TASK STATEMENT
Here the job is to return only the lines of the material, exactly, from the first one to the line with "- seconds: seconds".

DATASET CONTENT
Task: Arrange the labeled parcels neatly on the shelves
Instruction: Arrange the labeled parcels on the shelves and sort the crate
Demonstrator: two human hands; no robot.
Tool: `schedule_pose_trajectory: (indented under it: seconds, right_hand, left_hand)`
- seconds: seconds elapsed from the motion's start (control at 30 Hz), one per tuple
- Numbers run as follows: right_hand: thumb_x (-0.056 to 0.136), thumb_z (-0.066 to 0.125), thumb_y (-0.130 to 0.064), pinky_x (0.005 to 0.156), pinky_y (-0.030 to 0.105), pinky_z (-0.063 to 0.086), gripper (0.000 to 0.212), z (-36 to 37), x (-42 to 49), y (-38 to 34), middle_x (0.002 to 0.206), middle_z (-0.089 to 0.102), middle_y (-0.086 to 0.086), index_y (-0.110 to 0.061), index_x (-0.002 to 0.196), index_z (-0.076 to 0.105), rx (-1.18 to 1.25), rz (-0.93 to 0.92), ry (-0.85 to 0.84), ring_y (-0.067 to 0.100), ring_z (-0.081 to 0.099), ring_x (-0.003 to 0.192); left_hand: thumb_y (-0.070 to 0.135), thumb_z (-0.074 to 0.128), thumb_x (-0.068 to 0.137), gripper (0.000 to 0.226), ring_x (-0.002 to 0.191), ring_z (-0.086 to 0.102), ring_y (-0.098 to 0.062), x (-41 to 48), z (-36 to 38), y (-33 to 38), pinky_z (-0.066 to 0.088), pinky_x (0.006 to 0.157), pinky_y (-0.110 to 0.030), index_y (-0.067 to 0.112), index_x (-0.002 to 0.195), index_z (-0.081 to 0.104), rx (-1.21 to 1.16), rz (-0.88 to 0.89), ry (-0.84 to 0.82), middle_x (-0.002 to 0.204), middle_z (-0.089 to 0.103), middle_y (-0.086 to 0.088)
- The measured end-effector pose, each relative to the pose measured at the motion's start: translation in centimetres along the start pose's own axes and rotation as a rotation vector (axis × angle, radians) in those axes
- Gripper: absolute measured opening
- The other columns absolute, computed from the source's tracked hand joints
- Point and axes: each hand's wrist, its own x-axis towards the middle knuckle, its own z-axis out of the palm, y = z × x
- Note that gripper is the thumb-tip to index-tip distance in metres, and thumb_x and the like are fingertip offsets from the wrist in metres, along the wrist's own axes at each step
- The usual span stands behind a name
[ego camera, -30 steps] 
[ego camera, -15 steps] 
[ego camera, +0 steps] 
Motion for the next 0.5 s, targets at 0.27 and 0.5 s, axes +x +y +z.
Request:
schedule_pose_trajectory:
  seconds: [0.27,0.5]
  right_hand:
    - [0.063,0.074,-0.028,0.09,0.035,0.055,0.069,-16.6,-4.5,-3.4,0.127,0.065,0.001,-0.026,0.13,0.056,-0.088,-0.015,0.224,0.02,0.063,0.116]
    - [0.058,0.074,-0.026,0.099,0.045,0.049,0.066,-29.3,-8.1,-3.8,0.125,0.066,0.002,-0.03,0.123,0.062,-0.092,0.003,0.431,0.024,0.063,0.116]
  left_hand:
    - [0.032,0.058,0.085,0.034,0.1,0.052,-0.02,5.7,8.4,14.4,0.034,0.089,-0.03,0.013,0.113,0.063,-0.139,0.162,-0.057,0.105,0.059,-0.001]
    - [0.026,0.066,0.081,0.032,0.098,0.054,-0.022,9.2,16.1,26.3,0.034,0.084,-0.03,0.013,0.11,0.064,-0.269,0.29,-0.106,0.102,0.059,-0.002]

REPLY
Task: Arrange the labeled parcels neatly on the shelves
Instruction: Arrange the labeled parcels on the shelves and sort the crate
Demonstrator: two human hands; no robot.
Tool: `schedule_pose_trajectory: (indented under it: seconds, right_hand, left_hand)`
- seconds: seconds elapsed from the motion's start (control at 30 Hz), one per tuple

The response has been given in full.